After reading the books of the Bobiverse series, I was inspired to make a narrative web game where the LLM would serve as a "game master", and the player could chat to trigger actions and drive its own story.
After doing the first chapter and testing it a few times, I realised that despite the concept seems cool, it also gets old and boring really quickly. Need to rethink, maybe adding other aspects or using a different setting might help to keep it interesting.

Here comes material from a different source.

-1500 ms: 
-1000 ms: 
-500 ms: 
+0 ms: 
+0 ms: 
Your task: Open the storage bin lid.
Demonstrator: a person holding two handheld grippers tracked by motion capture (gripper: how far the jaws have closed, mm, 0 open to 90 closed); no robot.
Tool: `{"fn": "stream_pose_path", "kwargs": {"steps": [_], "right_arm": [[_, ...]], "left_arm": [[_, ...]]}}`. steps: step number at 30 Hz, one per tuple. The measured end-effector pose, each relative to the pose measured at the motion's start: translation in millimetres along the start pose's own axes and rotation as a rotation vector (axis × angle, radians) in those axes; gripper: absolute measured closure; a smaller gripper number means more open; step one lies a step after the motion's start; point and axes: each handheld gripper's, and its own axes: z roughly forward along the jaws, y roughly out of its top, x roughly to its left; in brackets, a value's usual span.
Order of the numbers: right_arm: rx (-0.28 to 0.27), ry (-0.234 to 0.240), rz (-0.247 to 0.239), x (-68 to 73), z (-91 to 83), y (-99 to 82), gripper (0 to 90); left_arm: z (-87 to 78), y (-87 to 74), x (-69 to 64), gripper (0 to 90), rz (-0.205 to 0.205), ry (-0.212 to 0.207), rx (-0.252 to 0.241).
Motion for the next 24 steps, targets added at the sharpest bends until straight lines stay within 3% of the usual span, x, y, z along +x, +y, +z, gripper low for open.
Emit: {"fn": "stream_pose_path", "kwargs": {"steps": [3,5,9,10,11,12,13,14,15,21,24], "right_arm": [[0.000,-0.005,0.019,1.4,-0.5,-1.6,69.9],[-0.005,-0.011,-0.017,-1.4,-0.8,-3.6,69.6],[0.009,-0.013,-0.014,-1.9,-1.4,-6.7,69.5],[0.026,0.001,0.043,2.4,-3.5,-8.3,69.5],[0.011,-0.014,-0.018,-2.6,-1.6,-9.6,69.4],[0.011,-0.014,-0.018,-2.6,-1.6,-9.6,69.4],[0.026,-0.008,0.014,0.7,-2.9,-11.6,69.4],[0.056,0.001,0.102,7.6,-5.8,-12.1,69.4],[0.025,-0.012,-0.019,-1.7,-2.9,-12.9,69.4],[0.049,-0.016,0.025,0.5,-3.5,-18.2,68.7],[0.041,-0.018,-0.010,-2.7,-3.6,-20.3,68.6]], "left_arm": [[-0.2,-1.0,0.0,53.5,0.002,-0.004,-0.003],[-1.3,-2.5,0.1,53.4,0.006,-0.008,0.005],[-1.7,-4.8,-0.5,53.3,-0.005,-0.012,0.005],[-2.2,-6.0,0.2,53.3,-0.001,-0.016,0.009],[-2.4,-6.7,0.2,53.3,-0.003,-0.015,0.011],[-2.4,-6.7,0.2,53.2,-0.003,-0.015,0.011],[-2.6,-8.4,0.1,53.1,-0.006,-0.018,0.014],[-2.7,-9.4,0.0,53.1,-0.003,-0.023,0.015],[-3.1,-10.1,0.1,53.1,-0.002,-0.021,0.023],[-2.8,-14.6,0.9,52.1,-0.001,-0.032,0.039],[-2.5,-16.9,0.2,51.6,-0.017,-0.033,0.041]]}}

With Deepseek-r1 14B, I thought we could build a system that processes a java code base and vectorises it to answer questions with RAG.
The TPOC is complete but the results are not satisfactory. The model may have been provided with sufficient context to answer the questions, but hallucinates the rest or reaches the maximum context length.
With Deepseek-r1 14B, I dared to develop a proof of concept for web search. The idea is to perform web search and scraping to provide the LLM with the context to answer correctly.
So far, results are mixed. It works well when the model can answer your question from the description of the web pages in the search results. Example: What are camagrocs?
.
However, it will go off the rails if it has to try to navigate a web page to gather more specific data. Example: give me a list of user kettoleon's projects on github
.
On the other hand, I tried copy-pasting the requests to deepseek chat, and looks like if I paid the API or ran the full model on a cluster, results would be good.